What to do:
Among the entries below, only the lines starting at the one with "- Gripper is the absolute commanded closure" and ending at the one with "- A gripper", both included, are to be printed exactly.

Records for this task:

━━━━━━━━━━

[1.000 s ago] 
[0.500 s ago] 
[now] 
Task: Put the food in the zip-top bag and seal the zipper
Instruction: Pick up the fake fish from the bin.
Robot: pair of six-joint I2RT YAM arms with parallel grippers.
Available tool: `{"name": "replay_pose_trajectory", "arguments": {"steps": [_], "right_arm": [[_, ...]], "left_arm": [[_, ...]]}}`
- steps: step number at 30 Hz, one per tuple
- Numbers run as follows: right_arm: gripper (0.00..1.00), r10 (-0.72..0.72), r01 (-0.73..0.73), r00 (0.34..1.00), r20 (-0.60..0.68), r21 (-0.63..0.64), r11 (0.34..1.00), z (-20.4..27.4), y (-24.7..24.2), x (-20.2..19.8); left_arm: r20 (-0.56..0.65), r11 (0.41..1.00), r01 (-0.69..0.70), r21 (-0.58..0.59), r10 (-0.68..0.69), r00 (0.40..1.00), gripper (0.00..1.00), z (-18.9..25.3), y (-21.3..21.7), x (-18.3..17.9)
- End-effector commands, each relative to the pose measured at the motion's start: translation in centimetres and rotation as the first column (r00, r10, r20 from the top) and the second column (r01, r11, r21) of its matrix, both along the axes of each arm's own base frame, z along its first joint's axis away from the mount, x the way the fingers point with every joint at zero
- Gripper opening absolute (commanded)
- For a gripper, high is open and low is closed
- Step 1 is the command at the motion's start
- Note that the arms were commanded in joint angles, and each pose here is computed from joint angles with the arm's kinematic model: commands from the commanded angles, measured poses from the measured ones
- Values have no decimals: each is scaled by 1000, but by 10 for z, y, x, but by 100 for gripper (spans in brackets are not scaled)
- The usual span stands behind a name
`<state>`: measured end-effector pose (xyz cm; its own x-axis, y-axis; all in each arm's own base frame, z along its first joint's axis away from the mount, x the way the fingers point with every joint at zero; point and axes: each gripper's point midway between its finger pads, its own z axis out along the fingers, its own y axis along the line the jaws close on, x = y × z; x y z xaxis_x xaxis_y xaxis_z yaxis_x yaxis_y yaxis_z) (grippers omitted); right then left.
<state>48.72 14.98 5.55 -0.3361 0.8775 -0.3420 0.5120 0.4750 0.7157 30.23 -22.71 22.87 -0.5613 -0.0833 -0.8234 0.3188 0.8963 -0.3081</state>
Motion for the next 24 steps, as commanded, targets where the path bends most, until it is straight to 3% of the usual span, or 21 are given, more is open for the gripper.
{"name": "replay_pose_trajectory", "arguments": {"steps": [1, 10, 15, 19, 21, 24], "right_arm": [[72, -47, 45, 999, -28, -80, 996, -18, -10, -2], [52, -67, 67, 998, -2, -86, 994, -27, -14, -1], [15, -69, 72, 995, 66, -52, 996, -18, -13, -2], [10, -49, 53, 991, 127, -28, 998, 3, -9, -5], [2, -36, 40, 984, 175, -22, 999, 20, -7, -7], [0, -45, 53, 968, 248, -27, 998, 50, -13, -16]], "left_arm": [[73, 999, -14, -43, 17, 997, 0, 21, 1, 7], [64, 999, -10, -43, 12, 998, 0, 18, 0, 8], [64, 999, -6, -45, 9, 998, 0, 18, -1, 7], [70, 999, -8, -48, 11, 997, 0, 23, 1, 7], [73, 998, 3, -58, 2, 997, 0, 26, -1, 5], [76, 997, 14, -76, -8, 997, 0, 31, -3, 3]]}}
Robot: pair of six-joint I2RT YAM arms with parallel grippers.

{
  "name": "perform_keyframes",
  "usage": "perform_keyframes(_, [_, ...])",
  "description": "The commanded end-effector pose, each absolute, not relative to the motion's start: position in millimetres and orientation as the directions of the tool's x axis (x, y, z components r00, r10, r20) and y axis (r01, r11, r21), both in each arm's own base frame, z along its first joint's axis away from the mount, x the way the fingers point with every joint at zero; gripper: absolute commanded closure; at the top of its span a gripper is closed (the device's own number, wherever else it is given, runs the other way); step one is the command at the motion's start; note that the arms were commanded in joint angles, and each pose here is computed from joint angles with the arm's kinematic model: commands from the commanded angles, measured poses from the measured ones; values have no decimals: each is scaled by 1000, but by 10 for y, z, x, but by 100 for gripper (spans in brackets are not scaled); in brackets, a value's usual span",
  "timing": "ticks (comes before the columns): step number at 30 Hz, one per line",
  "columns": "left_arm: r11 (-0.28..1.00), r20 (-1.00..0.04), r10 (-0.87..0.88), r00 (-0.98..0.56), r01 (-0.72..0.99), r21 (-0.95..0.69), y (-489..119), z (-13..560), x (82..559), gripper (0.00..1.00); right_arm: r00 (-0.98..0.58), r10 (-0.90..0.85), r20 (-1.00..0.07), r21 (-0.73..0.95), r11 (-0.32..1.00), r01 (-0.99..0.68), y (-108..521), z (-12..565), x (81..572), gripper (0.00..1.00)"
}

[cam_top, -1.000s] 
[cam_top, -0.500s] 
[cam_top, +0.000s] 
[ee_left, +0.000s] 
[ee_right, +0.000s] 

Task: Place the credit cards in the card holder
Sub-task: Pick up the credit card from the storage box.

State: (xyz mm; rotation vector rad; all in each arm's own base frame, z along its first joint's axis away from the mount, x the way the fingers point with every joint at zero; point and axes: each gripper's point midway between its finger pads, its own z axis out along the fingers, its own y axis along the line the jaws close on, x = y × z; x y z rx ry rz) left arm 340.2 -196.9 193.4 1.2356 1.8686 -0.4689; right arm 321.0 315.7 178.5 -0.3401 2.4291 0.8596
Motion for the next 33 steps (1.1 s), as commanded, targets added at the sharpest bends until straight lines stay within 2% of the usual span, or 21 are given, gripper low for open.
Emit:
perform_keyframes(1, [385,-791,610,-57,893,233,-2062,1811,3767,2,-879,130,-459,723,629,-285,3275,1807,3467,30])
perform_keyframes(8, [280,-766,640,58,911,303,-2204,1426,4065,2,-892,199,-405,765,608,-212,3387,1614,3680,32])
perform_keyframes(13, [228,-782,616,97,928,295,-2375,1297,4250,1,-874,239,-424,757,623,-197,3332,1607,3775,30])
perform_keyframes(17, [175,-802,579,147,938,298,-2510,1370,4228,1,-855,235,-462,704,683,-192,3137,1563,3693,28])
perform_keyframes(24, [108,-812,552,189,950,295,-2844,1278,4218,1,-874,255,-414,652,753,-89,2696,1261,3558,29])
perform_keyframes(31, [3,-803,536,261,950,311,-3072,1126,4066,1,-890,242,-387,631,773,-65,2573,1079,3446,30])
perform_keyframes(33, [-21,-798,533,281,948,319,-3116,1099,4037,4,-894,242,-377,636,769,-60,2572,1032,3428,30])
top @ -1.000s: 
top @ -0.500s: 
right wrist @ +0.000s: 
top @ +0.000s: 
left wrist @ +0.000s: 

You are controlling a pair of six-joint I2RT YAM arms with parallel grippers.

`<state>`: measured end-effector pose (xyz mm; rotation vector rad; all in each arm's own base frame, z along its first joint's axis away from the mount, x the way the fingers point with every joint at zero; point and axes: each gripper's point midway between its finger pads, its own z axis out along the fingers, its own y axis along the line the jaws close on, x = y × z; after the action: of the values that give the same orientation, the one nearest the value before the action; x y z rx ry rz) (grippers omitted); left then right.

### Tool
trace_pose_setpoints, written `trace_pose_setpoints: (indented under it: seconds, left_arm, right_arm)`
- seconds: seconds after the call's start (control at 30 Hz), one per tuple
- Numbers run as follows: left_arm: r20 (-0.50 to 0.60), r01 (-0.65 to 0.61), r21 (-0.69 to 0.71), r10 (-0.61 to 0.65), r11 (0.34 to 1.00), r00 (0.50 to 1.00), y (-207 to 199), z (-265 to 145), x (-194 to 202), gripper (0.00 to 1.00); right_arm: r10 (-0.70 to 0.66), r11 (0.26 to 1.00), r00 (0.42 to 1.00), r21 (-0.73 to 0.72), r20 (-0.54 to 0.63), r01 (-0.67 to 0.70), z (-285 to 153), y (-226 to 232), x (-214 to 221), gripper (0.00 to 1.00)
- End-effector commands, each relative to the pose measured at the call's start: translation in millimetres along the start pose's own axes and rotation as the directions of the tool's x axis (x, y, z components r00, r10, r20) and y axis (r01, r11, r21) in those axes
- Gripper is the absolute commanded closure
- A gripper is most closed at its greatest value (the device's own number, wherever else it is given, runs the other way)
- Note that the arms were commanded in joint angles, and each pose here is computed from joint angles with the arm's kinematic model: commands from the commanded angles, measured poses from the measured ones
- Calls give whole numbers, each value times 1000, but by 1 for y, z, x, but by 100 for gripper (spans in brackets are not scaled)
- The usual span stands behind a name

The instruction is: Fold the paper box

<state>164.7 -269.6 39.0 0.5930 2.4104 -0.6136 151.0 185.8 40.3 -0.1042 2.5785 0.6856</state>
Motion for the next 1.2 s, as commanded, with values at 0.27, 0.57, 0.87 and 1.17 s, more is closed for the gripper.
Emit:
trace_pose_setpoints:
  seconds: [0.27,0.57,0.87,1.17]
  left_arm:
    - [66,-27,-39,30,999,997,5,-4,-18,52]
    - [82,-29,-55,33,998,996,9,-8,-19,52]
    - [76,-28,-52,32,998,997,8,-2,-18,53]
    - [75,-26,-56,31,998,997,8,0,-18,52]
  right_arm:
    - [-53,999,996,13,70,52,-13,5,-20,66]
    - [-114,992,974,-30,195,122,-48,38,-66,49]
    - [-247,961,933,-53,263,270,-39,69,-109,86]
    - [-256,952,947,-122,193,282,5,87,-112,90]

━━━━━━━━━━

Answer box:
- Gripper is the absolute commanded closure
- A gripper is most closed at its greatest value (the device's own number, wherever else it is given, runs the other way)

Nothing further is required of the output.